Risoluzione su Srebrenica all’Onu: asse Vucic-Dodik per stopparla

BELGRADO Tensione palpabile, che sale giorno dopo giorno. E il rischio di una gravissima crisi che si profila, sempre più concreto, all’orizzonte. È il quadro legato alla risoluzione che, con alta probabilità a inizio maggio, sarà votata all’Assemblea generale dell’Onu, per rendere l’11 luglio Giornata internazionale per il ricordo del genocidio di Srebrenica, una mossa fortemente sostenuta da vittime e sopravvissuti, da metà Bosnia e anche da grandi potenze europee, come la Francia.

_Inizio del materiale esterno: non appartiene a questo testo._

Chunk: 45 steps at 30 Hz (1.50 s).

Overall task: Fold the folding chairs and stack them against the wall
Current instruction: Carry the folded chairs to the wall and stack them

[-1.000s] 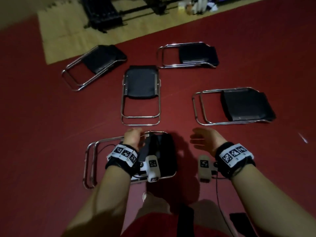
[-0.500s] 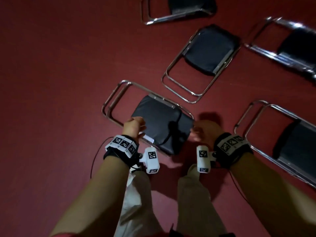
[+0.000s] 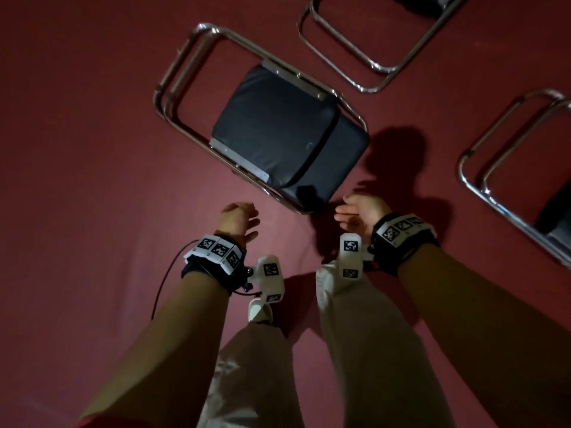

Ma la maretta contro la risoluzione sta salendo, in Republika Srpska (Rs), l’entità politica dei serbi di Bosnia, e nella stessa Serbia. Lo ha confermato un vertice ad hoc organizzato a Belgrado dal presidente serbo Vučić, che ha convocato per “consultazioni” sul da farsi il leader nazionalista e filorusso Milorad Dodik, attuale presidente serbo-bosniaco, e Željka Cvijanović, membro serbo presidenza centrale. L’obiettivo, concordare una “contro-strategia” per evitare che la risoluzione, vista come il fumo negli occhi dai serbi, passi al Palazzo di Vetro.
A muoversi sarà la Serbia, ha così annunciato lo stesso Vučić giovedì notte, specificando che Belgrado batterà sul tasto del rispetto totale «delle procedure» Onu in vista del voto e che la Serbia spedirà a New York «un inviato speciale» per monitorare quanto accadrà prima e durante le votazioni – che potrebbero richiedere solo una maggioranza semplice, un timore ormai sempre più concreto, agli occhi di Belgrado e Banja Luka.
Le chance che la risoluzione non passi? «Sono minime», ha ammesso poi Vučić, ma «ci batteremo fino all’ultimo». Dodik e la leadership della Republika Srpska «hanno chiesto alla Serbia di combattere» in seno all’Onu per essa e «lo faremo, per ogni voto», ha aggiunto. Dodik, da parte sua, ha ribadito il perché del no alla risoluzione, come sempre con parole altamente divisive, che hanno nuovamente irritato i sopravvissuti del più grande massacro sul suolo europeo dal 1945, compiuto dagli sgherri comandati dal generale serbo-bosniaco Ratko Mladic, e la leadership di Sarajevo.
A Srebrenica, malgrado le sentenze della giustizia internazionale, non ci fu genocidio, ha così sostenuto Dodik, accusando i sostenitori della risoluzione di voler solo «demonizzare l’intero popolo serbo» e di voler dimenticare «i 3.500 serbi uccisi» intorno a Srebrenica, mentre i bosgnacchi eliminati sarebbero stati “solo” 4.000, non 8 mila e passa, come stabilito dalla giustizia e dalla storia.
Non è finita: partendo da condanne ad personam, come quella contro Mladić, si vuole «addossare una responsabilità collettiva» per Srebrenica a tutti i serbi, ha rimarcato, sostenendo poi che i rappresentanti bosniaci che hanno portato all’Onu l’iniziativa sarebbero in realtà solo espressione «dei bosgnacchi» musulmani, non dell’intera Bosnia.
Dodik ha poi tratteggiato una scaletta di massima verso l’escalation: il 18 e 19 aprile i serbi di Bosnia dovrebbero scendere in piazza per protestare contro la risoluzione in cantiere. E poi il Parlamentino serbo-bosniaco dovrebbe mettere ai voti una “contro-risoluzione” e soprattutto mettere le basi per una «uscita» dei serbi di Bosnia dalle istituzioni decisionali centrali, una sorta di “semi-secessione”.
Le strategie «di Vučić non potranno cancellare» il fatto che a Srebrenica fu genocidio, ha replicato ieri il membro bosgnacco della presidenza tripartita, Becirovic. E tutto indica che tra aprile e maggio la Bosnia sarà di nuovo epicentro di gravi tensioni.